VietNamNet Bridge – The report which has been released by the State Bank of Vietnam, shows that the ROE (return on equity) index of the banking system stays at the average level if compared with the ROEs of the other 20 sectors, ranking 11 out of 21, while the ROA (return on assets) is the lowest.


The report has been released after commercial banks reported the high profits for the first half of 2011, which then raised the wave of indignation from the business community.
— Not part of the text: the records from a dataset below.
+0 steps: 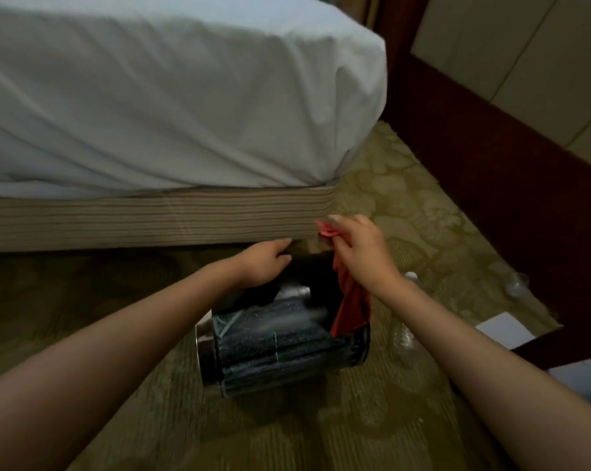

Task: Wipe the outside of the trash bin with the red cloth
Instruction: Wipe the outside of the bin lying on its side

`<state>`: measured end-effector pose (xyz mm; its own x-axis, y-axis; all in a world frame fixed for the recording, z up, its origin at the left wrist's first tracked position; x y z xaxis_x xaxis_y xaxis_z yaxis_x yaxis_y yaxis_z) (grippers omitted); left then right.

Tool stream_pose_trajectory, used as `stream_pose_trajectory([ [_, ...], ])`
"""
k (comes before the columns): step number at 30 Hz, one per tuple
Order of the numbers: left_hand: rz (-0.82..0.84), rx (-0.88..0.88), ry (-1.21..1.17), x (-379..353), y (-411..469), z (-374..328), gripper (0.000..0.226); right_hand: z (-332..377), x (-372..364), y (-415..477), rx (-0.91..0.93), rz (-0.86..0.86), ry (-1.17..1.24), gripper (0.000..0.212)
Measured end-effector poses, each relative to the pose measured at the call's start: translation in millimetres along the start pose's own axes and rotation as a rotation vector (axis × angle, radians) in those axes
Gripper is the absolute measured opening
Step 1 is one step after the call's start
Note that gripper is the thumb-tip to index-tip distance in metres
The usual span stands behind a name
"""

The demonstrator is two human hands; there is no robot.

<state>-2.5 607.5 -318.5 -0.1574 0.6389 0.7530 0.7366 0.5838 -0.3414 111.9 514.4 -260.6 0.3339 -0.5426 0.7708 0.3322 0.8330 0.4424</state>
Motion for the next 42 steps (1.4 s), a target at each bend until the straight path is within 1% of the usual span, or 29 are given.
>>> stream_pose_trajectory([
  [2,-0.088,-0.076,-0.102,16.8,-15.4,-24.9,0.046,-10.9,23.1,1.2,-0.18,-0.136,0.127,0.025],
  [3,-0.107,-0.111,-0.158,21.4,-25.6,-37.1,0.045,-15.8,31.8,-0.3,-0.286,-0.194,0.229,0.019],
  [4,-0.096,-0.151,-0.221,23.1,-37.2,-49.5,0.046,-19.6,39.0,-2.5,-0.382,-0.251,0.322,0.014],
  [6,-0.002,-0.218,-0.32,17.8,-59.0,-72.1,0.049,-20.0,50.7,-6.5,-0.535,-0.338,0.452,0.012],
  [7,0.009,-0.241,-0.307,16.6,-66.9,-80.3,0.051,-17.1,52.6,-7.5,-0.598,-0.351,0.533,0.012],
  [8,-0.03,-0.25,-0.261,19.6,-71.8,-85.2,0.053,-11.6,54.2,-7.3,-0.646,-0.351,0.606,0.012],
  [9,-0.106,-0.249,-0.209,27.0,-74.6,-87.8,0.05,-5.1,57.8,-5.8,-0.671,-0.342,0.643,0.015],
  [11,-0.265,-0.247,-0.133,49.0,-80.8,-92.0,0.031,5.8,71.7,-0.9,-0.659,-0.311,0.623,0.018],
  [13,-0.335,-0.25,-0.08,67.3,-85.4,-95.5,0.018,13.5,88.2,3.8,-0.605,-0.259,0.56,0.022],
  [14,-0.346,-0.258,-0.053,74.5,-87.8,-97.8,0.017,16.2,94.9,5.1,-0.573,-0.222,0.523,0.03],
  [16,-0.36,-0.277,0.02,87.2,-92.2,-102.8,0.019,23.2,106.2,5.7,-0.496,-0.143,0.413,0.045],
  [17,-0.361,-0.275,0.063,92.2,-93.6,-104.3,0.021,27.8,111.6,5.3,-0.453,-0.113,0.331,0.048],
  [18,-0.354,-0.265,0.109,96.1,-94.5,-105.3,0.023,32.6,116.8,5.1,-0.412,-0.09,0.236,0.046],
  [21,-0.333,-0.226,0.221,106.0,-95.8,-104.7,0.024,47.7,127.7,6.6,-0.332,-0.033,0.018,0.026],
  [24,-0.334,-0.215,0.248,117.5,-100.4,-105.7,0.027,60.5,134.0,10.2,-0.219,-0.009,-0.094,0.019],
  [26,-0.341,-0.209,0.24,126.6,-104.4,-106.2,0.027,66.5,138.6,13.1,-0.112,-0.009,-0.119,0.016],
  [27,-0.339,-0.208,0.22,131.6,-106.3,-105.8,0.027,67.6,139.7,13.9,-0.072,0.013,-0.105,0.023],
  [28,-0.335,-0.205,0.185,137.2,-107.9,-104.7,0.026,67.6,139.5,13.9,-0.044,0.059,-0.097,0.036],
  [29,-0.329,-0.198,0.143,142.7,-109.7,-103.3,0.025,68.3,139.2,13.5,-0.018,0.11,-0.121,0.05],
  [30,-0.325,-0.187,0.105,147.8,-111.4,-102.2,0.026,69.4,139.0,12.5,0.012,0.146,-0.179,0.059],
  [31,-0.321,-0.178,0.084,151.5,-112.5,-101.9,0.028,71.0,139.1,12.1,0.041,0.16,-0.238,0.058],
  [32,-0.315,-0.173,0.082,154.0,-112.9,-102.0,0.031,73.1,140.1,13.0,0.062,0.149,-0.258,0.05],
  [34,-0.293,-0.17,0.106,155.9,-112.6,-102.7,0.035,76.3,143.6,17.0,0.062,0.098,-0.158,0.032],
  [36,-0.26,-0.164,0.119,157.0,-112.4,-102.2,0.031,77.6,147.0,20.2,0.018,0.059,0.039,0.027],
  [38,-0.246,-0.162,0.108,160.7,-113.6,-101.9,0.027,77.9,151.3,21.5,-0.07,0.016,0.307,0.021],
  [40,-0.272,-0.166,0.069,168.9,-116.4,-102.1,0.027,75.9,150.6,20.9,-0.169,0.0,0.526,0.02],
  [42,-0.32,-0.177,0.035,179.5,-119.6,-102.9,0.027,73.6,147.5,20.1,-0.251,0.023,0.644,0.021],
])
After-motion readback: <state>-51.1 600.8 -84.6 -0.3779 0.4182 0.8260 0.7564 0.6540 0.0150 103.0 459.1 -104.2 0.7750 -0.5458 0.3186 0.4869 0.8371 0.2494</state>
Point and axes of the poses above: each hand's wrist, its own y-axis towards the middle knuckle, its own x-axis out of the back of the hand, z = x × y, the point moved 8 cm from there along y, towards the middle knuckle, and after that the axes turned 8 degrees about x, right-handed, at the moved point
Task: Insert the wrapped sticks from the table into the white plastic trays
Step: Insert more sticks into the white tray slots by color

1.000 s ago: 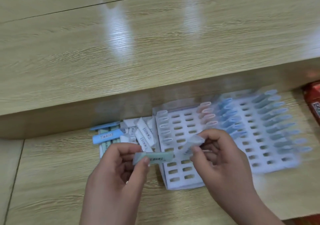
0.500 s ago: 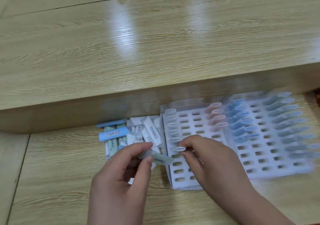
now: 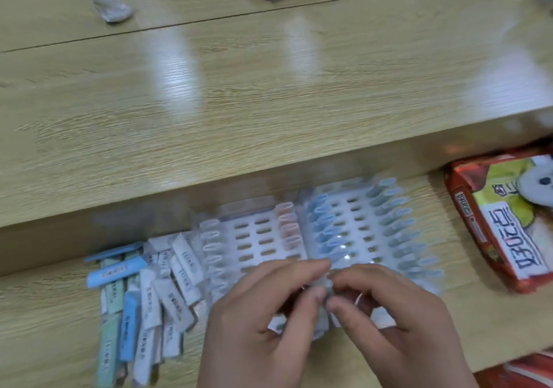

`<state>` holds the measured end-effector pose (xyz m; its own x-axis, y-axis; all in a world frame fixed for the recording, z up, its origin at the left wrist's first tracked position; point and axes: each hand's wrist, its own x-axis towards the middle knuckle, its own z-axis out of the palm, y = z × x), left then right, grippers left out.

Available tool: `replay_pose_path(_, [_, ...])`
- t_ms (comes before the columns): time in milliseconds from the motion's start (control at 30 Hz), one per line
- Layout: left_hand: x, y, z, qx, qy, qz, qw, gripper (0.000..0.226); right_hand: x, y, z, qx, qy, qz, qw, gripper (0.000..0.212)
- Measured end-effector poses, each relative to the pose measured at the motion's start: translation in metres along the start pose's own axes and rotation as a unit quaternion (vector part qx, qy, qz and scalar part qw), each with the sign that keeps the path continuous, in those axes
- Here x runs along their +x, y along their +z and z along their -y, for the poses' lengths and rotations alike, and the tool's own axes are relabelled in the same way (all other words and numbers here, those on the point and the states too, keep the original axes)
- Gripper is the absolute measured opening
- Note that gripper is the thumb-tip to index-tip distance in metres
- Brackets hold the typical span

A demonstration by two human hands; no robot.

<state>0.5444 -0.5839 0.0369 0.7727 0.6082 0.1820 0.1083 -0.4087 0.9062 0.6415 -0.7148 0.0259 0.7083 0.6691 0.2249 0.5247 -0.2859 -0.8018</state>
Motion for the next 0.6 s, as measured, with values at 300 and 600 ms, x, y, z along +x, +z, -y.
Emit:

Vietnamese businessmen voiced their dissatisfaction that banks still could earn fat profits by setting high lending interest rates, while production businesses had to struggle to survive the difficulties.

When realizing the report with the analysis about the banks’ profit, the central bank called on the public to keep an unbiased outlook to the profits obtained by commercial banks in the first six months of the year.

The central bank’s inspectors have pointed out some noteworthy characteristics in the banks’ operation and business result.

Firstly, by June 30, 2011, the margin between the revenue and the expenses (not the profit), of the whole banking system had increased by 42 percent in comparison with the same period of 2010. However, the business performance proved to be quite different at different banks. 13.6 percent of credit institutions have been found as operating ineffectively due to many reasons and had the minus margins between the revenue and expenses.

The high income growth rate in the first six months of the years of Vietnamese credit institutions has been blamed on many factors.

The central bank’s inspectors have pointed out that the ratios of income growth rate on stockholder equity and on asset growth rates were reasonable, if considering the relation between the income and the assets, and between the income and the stockholder equity.

The total asset and total stockholder equity growth rates were 39 and 44 percent, respectively, in comparison with the same period of the last year, while the income growth rate was 42 percent.

In a deeper analysis, they said that though the banks’ income in the first six months of the year was higher than that of the same period of 2010, the ROA and ROE indexes were low with ROA at 0.77 percent and ROE 8.1 percent.

The indexes were nearly the same with that in the same period of 2010 (0.75 percent and 8.2 percent, respectively), but lower than the yearly indexes of the previous years (ROA were 1.0 and 0.9 percent in 2009 and 2010, while ROE were 10.4 and 10.3 percent).

If comparing the two indexes of the banking system with that of the other 21 sectors in the national economy, one would see that the ROE of the banking system just stays at the average level (11out of 21), while the ROA was the lowest.

That explains why the total income of credit institutions increased significantly, but bank shares are not attractive to securities investors.

Meanwhile, the average ROE index of the banks South East Asia is 14-15 percent, while the index in the world is around 17 percent.

The credit institutions which had minus profits in the first six months of the year were mainly the ones which had small total assets and stockholder equity, and did not have flexible corporate governance policy.

Secondly, the margin between the income and the expenses of commercial banks by June 30 still cannot absolutely truly reflect all expenditure items of the banks. This has been attributed to the technical regulations on the issue.

Besides, the central bank has also reminded people that the released figures have not been audited by independent auditing firms.